Simple Score-Based Re-Ranking

Combine multiple signals without an LLM:

interface ScoredResult extends SearchResult {
  semanticScore: number;
  recencyScore: number;
  popularityScore: number;
  combinedScore: number;
}

function rerank(
  results: SearchResult[],
  weights: { semantic: number; recency: number; popularity: number }
): SearchResult[] {
  const now = Date.now();

  const scored: ScoredResult[] = results.map(r => {
    // Recency: exponential decay over 90 days
    const ageMs = now - new Date(r.updatedAt).getTime();
    const ageDays = ageMs / (1000 * 60 * 60 * 24);
    const recencyScore = Math.exp(-ageDays / 90);

    // Popularity: normalize views to 0-1
    const popularityScore = Math.min(r.viewCount / 1000, 1);

    const combinedScore =
      r.similarity * weights.semantic +
      recencyScore * weights.recency +
      popularityScore * weights.popularity;

    return { ...r, semanticScore: r.similarity, recencyScore, popularityScore, combinedScore };
  });

  return scored.sort((a, b) => b.combinedScore - a.combinedScore);
}

Measuring Retrieval Quality

Key Metrics

Precision@K: Of the K documents retrieved, how many are relevant?

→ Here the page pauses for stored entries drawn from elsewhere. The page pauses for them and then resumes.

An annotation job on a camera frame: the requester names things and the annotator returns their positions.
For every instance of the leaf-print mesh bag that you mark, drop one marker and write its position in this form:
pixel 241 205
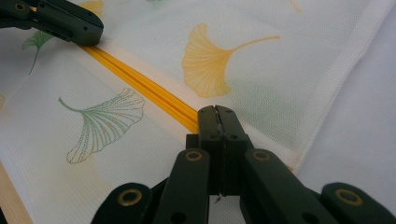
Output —
pixel 134 56

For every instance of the white table mat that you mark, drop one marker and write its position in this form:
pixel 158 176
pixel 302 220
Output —
pixel 358 124

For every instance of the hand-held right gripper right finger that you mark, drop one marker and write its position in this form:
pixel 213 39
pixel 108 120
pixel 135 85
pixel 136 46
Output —
pixel 236 161

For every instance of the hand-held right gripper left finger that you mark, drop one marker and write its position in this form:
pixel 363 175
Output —
pixel 207 155

function precisionAtK(retrieved: string[], relevant: string[], k: number): number {
  const topK = retrieved.slice(0, k);
  const relevantInTopK = topK.filter(id => relevant.includes(id)).length;
  return relevantInTopK / k;
}

Recall@K: Of all relevant documents, how many did we retrieve in the top K?

function recallAtK(retrieved: string[], relevant: string[], k: number): number {
  const topK = retrieved.slice(0, k);
  const relevantInTopK = topK.filter(id => relevant.includes(id)).length;
  return relevantInTopK / relevant.length;
}

Mean Reciprocal Rank (MRR): How high is the first relevant result?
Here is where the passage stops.